The Washington Foreclosure Fairness Act imposes certain mediation, reporting, and payment provisions on beneficiaries recording notices of trustee’s sales of residential real property occurring in the state. There are, however, exemptions granted to certain beneficiaries whose number of trustee’s sales and recorded notices of trustee’s fall below specific thresholds sales in the preceding year.
Applying these thresholds to “the preceding year,” however, is likely to result in subjecting few beneficiaries to the Act’s requirements in 2021 and 2022 as a result of the foreclosure moratoriums, which began in March of 2020 and have extended into 2021. To avoid this result, the bill, amends the applicable exemptions of the Act to evaluate the eligibility for an exemption based on activity in 2019; these amendments took effect immediately and only apply for the 2021 and 2022 calendar years.
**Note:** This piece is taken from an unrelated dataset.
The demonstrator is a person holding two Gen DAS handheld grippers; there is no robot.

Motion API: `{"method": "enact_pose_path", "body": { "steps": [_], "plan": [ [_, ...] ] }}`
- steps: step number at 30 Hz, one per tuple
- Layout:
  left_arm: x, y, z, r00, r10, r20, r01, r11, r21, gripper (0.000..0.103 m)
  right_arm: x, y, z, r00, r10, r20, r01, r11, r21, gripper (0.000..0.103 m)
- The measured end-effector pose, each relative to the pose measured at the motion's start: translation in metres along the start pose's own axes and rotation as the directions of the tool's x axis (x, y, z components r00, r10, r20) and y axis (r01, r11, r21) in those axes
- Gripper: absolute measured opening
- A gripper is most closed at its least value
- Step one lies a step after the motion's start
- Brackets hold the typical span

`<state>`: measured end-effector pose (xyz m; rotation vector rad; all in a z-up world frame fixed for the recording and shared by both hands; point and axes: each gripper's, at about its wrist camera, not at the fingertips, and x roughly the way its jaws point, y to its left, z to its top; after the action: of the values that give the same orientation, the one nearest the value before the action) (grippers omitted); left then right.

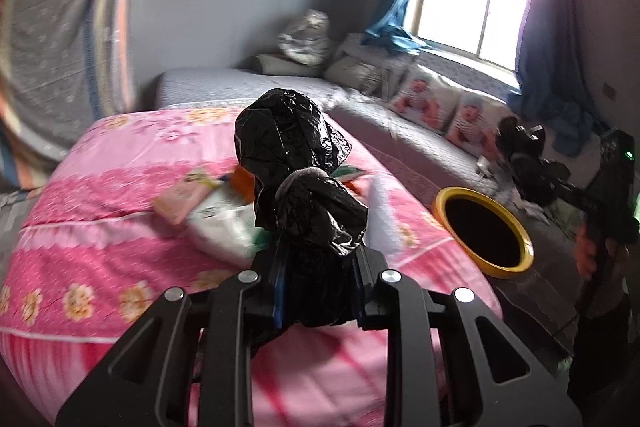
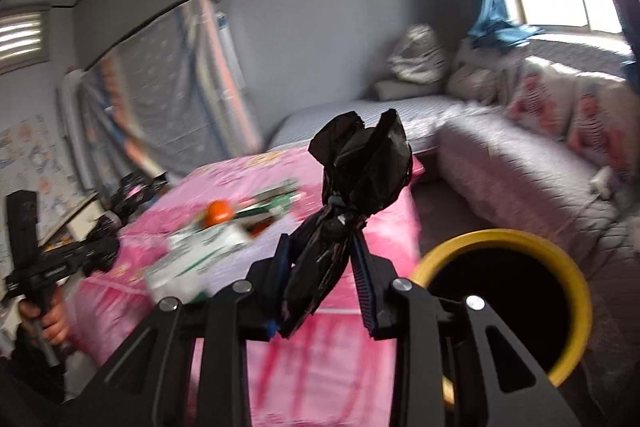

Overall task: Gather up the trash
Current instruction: 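Carry the black bag in the left tool over the yellow bin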

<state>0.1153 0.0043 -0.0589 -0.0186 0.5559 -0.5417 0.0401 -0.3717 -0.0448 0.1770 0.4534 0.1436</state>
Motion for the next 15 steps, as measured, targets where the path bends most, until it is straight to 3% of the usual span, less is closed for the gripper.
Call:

The bill also, among other things, amends the requirements imposed on every beneficiary issuing notices of default, or causing notices of default to be issued on its behalf, on residential real property, effective January 1, 2022. The changes include, for example, decreasing the amount owed per property and per notice of default from $350 to $250, paid to the Washington Department of Commerce to be deposited into the foreclosure fairness account. The changes also, in part, raise the threshold from 50 notices to 250 notices for purposes of exempting from these requirements any beneficiary of loan servicer that is a federally insured depository institution.